There may be an argument over whether all buyout bids would be proper if they are made under the mandatory bid rule. There has been no consensus on two points regarding the mandatory bid rule: disadvantages of friendly partial takeovers and the possibility that initial offers do not necessarily reflect the corporate valuation of the companies involved.

Next, the following question was taken from the floor for Dr. SHEARD:

You mentioned that the corporate financing and governance reform processes are still only 40%-50% complete. What major items of reform do you see as outstanding at the moment?

Dr. SHEARD responded as follows:

Actually what I meant was not that there were a lot of additional institutional, deregulatory changes that need to be made, but rather I was referring to the evolution of the system. The corporate governance system is not just about rules and institutions but it is much more about the norms. The point I want to reiterate is that, in this very historic transformation of the Japanese system, from the old style system to a probably unique system with many elements of the Anglo-American system, we are still at a relatively early stage of that process.
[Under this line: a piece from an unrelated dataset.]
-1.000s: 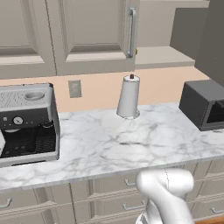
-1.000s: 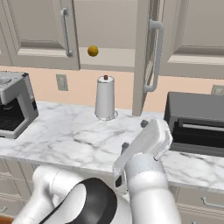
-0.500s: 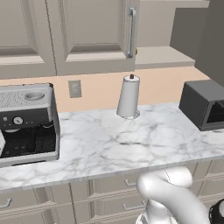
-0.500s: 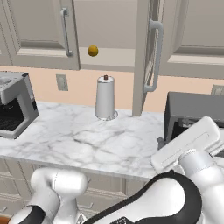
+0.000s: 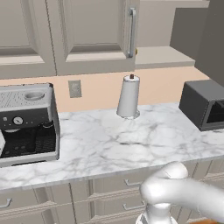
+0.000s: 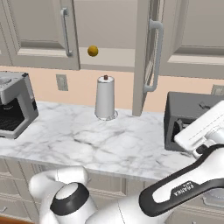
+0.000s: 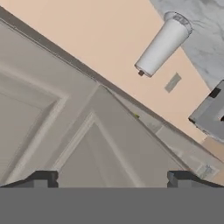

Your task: Pick the lemon from the counter and place it in the cabinet. Then close the cabinet.

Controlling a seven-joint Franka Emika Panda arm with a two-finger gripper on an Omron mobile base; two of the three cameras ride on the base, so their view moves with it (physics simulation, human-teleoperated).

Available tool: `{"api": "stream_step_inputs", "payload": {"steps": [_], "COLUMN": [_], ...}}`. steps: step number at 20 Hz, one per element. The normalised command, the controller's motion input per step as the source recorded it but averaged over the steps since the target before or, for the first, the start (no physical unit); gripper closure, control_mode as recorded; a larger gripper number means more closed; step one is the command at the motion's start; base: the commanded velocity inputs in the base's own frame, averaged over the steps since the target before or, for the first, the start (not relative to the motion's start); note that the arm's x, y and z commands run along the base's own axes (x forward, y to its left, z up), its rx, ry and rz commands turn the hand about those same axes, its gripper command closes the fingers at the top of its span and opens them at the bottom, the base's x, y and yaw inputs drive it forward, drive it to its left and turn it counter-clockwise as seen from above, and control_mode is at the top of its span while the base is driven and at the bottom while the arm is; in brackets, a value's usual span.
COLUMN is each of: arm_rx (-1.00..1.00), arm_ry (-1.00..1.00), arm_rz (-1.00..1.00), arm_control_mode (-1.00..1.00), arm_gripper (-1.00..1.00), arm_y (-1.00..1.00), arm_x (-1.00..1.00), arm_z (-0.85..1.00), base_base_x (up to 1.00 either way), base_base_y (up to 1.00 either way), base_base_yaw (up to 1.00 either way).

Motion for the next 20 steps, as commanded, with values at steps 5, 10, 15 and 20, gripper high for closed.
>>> {"api": "stream_step_inputs", "payload": {"steps": [5,10,15,20], "arm_rx": [0.1,0.02,0.0,-0.02], "arm_ry": [0.0,0.0,-0.03,-0.06], "arm_rz": [0.26,0.23,0.11,0.04], "arm_control_mode": [-1.0,-1.0,-1.0,-1.0], "arm_gripper": [-1.0,-1.0,-1.0,-1.0], "arm_y": [-0.3,0.04,0.25,0.43], "arm_x": [0.62,0.47,0.52,0.35], "arm_z": [-0.18,-0.06,0.0,0.0], "base_base_x": [0.0,0.0,0.0,0.0], "base_base_y": [0.0,0.0,0.0,0.0], "base_base_yaw": [0.0,0.0,0.0,0.0]}}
In 10 years, 15 years or 20 years, you will have a very different ownership structure. Foreigners at present hold 23% or so of equities, but investment trusts hold only about 4% of the equity market, and pension funds and pension trusts again hold only 4% or 5%. Those numbers will be probably much bigger in 10 or 20 years. Therefore, the forces which are at work in the system will have to work in a dimension that will be quite different from that we see today, and corporate governance will also be different from the one we see today.
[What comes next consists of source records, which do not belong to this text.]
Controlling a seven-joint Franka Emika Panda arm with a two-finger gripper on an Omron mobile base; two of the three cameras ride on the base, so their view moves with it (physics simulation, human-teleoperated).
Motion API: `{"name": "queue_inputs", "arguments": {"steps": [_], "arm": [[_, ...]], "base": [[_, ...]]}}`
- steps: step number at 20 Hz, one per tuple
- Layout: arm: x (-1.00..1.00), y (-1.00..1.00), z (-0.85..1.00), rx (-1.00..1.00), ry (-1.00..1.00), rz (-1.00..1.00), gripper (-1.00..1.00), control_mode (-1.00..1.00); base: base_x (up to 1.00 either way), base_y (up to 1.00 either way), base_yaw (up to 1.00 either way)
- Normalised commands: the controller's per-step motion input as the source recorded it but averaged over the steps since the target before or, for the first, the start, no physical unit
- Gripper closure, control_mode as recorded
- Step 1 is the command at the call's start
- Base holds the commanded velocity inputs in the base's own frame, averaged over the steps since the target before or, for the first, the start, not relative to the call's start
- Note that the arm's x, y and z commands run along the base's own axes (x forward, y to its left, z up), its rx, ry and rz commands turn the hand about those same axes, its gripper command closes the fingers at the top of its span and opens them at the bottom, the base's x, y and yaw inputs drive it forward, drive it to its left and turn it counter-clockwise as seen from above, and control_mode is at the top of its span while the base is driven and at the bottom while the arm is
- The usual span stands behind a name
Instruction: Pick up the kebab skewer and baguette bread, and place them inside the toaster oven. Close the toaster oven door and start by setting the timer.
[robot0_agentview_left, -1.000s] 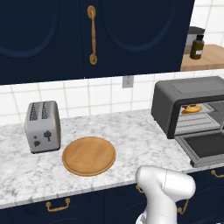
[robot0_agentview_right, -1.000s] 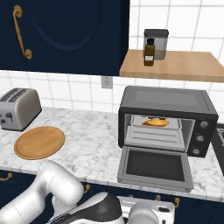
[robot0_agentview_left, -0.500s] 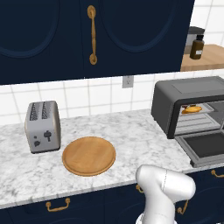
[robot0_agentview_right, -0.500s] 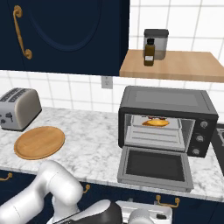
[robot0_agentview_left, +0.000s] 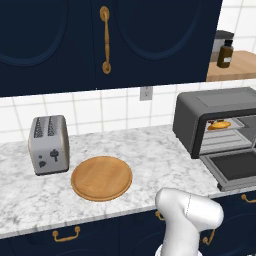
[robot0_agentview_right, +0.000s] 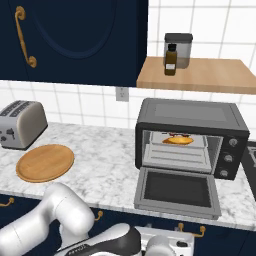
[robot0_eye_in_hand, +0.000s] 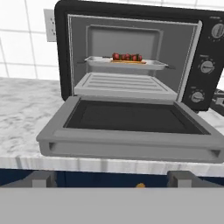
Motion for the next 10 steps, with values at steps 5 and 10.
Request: {"name": "queue_inputs", "arguments": {"steps": [5,10], "arm": [[0.0,0.0,-0.43,0.0,0.0,0.0,-1.0,-1.0],[0.18,0.0,-0.11,0.0,0.0,0.0,-1.0,-1.0]], "base": [[0.0,0.0,0.0],[0.0,0.0,0.0]]}}
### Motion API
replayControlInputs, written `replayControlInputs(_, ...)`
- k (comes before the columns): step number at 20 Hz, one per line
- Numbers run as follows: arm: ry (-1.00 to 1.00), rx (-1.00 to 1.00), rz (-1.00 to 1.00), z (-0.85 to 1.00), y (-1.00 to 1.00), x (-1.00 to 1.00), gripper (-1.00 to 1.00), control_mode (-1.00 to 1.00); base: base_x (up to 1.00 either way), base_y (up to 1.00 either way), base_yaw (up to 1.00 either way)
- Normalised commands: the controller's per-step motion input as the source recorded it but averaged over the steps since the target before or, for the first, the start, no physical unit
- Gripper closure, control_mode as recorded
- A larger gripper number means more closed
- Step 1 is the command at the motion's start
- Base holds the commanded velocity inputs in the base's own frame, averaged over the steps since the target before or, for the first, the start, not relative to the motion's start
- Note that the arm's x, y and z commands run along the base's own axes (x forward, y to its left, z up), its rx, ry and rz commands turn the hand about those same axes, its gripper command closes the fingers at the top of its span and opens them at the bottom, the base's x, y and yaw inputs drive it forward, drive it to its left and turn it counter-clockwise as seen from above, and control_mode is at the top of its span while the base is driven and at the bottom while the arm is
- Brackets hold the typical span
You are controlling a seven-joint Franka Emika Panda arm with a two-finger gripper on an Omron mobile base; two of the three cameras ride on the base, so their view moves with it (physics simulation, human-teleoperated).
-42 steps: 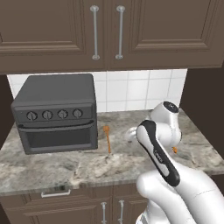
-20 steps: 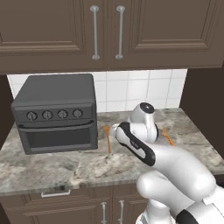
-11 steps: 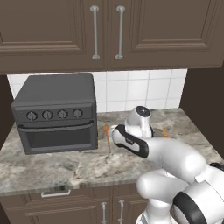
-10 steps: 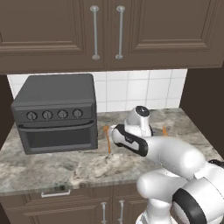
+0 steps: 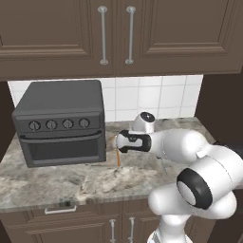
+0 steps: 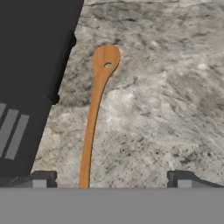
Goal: Organize the utensils by type. Pick up the wooden spoons from the counter and place them in the open cabinet. Then pick up the metallic utensils from the counter and place them in the open drawer.
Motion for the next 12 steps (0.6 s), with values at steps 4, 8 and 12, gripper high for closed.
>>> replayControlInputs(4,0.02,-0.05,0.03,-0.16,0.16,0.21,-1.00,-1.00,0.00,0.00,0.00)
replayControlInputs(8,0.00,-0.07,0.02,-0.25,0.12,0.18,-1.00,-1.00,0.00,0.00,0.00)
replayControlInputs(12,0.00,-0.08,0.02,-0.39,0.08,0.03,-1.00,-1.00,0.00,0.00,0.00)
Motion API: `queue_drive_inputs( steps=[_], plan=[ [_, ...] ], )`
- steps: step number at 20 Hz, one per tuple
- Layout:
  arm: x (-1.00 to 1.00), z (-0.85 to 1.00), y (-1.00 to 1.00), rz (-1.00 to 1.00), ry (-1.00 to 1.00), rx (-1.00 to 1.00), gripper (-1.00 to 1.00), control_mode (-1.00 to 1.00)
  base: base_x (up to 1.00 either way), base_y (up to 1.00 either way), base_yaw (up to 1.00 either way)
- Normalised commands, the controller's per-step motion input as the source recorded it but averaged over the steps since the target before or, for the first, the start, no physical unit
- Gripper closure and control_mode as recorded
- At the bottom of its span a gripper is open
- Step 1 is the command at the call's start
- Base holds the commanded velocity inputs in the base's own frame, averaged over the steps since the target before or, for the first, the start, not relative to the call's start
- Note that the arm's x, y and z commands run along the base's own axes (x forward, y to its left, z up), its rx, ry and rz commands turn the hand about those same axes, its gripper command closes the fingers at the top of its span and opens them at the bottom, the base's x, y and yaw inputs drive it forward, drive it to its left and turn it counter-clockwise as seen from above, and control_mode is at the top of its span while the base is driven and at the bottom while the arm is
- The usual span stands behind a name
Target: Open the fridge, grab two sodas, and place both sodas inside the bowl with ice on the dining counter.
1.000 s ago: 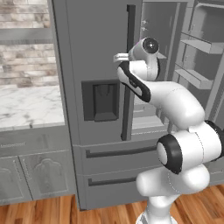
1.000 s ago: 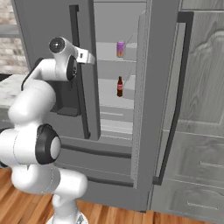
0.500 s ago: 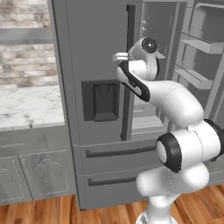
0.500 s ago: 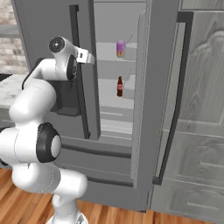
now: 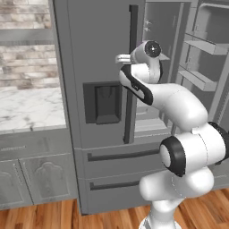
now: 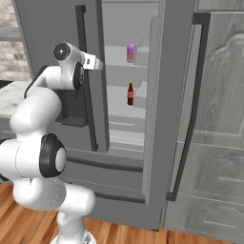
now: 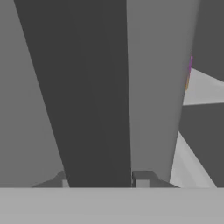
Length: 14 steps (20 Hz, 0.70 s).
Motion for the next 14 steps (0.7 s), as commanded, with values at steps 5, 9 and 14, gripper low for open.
queue_drive_inputs(
  steps=[5,9,14],
  plan=[
    [-0.10,-0.02,0.33,0.03,0.00,0.00,1.00,-1.00,0.00,0.00,0.00],
    [-0.58,-0.12,0.52,0.08,0.00,0.00,1.00,-1.00,0.00,0.00,0.00],
    [-0.72,-0.18,0.69,0.10,0.00,0.00,1.00,-1.00,0.00,0.00,0.00]
  ],
)
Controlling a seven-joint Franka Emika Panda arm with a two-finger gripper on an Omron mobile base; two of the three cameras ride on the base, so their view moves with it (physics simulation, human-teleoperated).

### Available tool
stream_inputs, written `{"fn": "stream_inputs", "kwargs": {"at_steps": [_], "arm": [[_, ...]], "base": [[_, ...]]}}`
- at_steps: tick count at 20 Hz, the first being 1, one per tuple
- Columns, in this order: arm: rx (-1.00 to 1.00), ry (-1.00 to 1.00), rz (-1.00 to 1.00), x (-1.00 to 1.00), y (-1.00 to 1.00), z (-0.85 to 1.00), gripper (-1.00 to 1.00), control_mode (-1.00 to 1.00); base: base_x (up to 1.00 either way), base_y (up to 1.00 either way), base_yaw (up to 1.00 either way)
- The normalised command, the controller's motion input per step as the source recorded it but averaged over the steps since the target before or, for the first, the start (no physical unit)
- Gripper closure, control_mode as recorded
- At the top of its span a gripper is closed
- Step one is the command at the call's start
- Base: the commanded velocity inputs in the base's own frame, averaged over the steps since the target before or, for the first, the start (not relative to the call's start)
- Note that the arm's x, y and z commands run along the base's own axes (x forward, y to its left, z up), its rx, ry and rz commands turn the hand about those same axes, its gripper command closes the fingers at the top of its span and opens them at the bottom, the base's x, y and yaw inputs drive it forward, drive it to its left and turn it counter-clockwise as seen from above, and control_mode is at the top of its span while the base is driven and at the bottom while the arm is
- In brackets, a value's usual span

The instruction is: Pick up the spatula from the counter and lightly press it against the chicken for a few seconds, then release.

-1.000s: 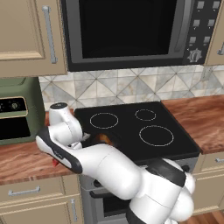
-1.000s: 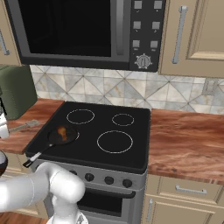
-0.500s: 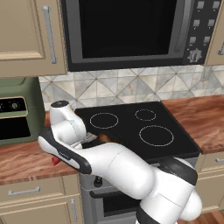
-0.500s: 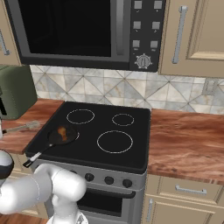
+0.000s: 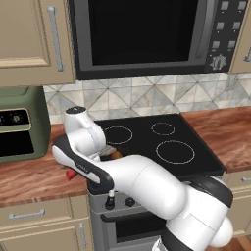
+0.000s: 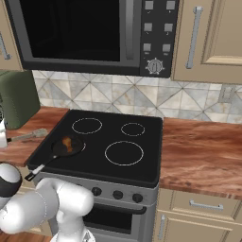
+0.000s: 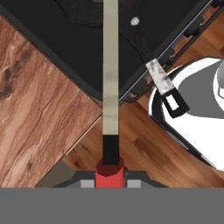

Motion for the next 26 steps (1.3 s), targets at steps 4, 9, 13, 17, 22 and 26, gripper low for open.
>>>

Next, the following question was taken from the floor:

Should average Japanese people resist or encourage the move toward a shareholder-oriented market in the future, or is it already an established fact and there is nothing we can do?

Professor GOERGEN responded to the question as follows:

A majority of academic studies agree that M&As are very good news for shareholders of a target company. They usually get very high premiums in M&A transactions. This is especially true in countries where block holders and minority shareholders are treated equally. But the bidding shareholders are break-even, at best, and could often realize significant negative returns. Regarding the role of M&As, we have been discussing long and hard whether we should facilitate this kind of operation.
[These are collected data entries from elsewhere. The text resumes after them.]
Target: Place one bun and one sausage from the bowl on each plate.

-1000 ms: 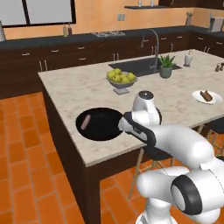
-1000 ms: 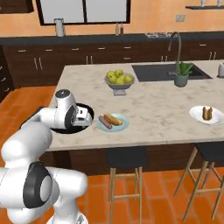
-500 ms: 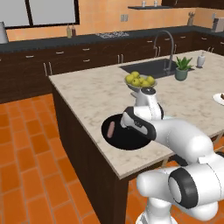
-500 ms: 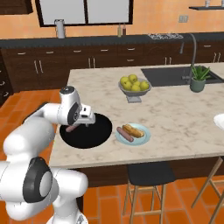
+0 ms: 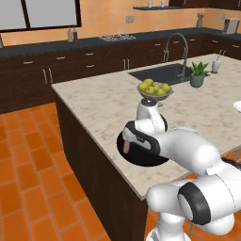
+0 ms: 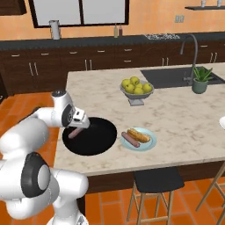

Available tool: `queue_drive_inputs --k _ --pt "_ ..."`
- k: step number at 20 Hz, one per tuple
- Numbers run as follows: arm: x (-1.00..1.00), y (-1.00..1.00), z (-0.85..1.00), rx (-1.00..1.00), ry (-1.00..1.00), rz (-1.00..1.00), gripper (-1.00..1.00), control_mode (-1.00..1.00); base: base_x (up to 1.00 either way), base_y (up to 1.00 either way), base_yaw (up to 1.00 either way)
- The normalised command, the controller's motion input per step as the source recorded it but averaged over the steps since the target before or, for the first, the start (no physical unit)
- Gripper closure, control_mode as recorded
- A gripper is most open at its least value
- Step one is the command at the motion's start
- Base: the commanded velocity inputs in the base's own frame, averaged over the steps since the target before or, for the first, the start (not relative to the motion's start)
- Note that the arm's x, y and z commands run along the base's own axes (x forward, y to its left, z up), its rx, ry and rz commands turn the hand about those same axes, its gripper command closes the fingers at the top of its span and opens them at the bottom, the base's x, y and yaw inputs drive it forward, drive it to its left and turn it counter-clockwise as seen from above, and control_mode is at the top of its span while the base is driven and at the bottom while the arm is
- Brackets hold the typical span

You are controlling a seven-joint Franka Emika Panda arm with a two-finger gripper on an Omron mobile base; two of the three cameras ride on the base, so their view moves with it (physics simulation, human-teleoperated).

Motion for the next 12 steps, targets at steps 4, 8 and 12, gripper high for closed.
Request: queue_drive_inputs --k 4,8,12 --pt "0.1 0.3 -0.27 0.13 0.07 -0.32 -1.0 -1.0 0.0 0.0 0.0" --pt "0.46 -0.02 -0.39 0.28 0.07 -0.22 -1.0 -1.0 0.0 0.0 0.0" --pt "0.54 -0.07 -0.36 0.23 0.06 -0.07 -1.0 -1.0 0.0 0.0 0.0"
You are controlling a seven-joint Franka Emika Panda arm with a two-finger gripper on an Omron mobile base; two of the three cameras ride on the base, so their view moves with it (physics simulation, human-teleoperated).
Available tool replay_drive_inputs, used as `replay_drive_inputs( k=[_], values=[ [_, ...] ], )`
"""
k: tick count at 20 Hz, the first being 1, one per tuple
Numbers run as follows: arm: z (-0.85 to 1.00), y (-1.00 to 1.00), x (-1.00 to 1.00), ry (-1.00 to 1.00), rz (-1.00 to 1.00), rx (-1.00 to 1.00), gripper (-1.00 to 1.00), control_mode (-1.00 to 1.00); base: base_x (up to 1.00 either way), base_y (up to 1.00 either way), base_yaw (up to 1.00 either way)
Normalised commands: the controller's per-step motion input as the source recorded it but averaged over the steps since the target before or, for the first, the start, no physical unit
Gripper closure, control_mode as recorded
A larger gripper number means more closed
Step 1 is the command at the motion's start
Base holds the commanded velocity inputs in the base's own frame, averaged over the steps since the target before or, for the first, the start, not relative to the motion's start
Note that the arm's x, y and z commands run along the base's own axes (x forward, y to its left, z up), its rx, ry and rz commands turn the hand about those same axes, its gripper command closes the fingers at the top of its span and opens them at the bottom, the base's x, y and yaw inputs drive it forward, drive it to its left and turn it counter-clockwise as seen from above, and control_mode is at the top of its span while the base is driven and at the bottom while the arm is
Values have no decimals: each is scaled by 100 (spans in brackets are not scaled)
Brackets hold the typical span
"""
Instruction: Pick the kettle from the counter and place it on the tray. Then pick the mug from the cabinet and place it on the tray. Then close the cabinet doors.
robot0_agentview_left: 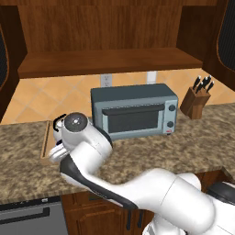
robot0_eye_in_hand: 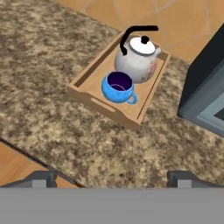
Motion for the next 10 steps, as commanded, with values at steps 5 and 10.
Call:
replay_drive_inputs(
  k=[5, 10],
  values=[
    [36, 12, -52, -2, -12, -4, -100, -100, 0, 0, 0],
    [32, 7, -57, -8, -6, -3, -100, -100, 0, 0, 0]
  ],
)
Next, Mr. KUSAKABE responded as follows:

First, managers' awareness of issues has undergone considerable change over the past 10 years. It is symbolic that when the Nihon Keizai Shimbun asked institutional investors and Japanese managers during the takeover battle between Livedoor and Nippon Broadcasting System who they think owns companies, 100% of Japanese managers said shareholders do.

Next, shareholders' meetings will become considerably more active in the future. At many shareholders' meetings this year, Japanese institutional investors started speaking up on proposals that would prove effective in warding off takeover attempts.

When we look over the Japanese economic landscape as a whole, we see that the economy, overall, does not function unless we make the stock market more active and increase market capitalization. A channel which will make the stock market more active, raise shareholder values, and increase pension assets is extremely important as a means of resolving issues stemming from Japan's declining birthrate and aging population.

Taking all the things above into consideration, we expect that calls for a shareholder-oriented system will grow in the future. On the other hand, the role of stakeholders who are not shareholders yet committed to creating corporate values, such as transaction partners and employees, will be reviewed in the future.

Next, Mr. OKITSU responded as follows:

Managers all understand the importance of shareholders. But I am skeptical about the stance of shareholders who oppose everything that resembles an anti-takeover measure, as happened at recent shareholders' meetings, and who consider shareholders all-important. Therefore, we have to consider keeping them in balance with other stakeholders.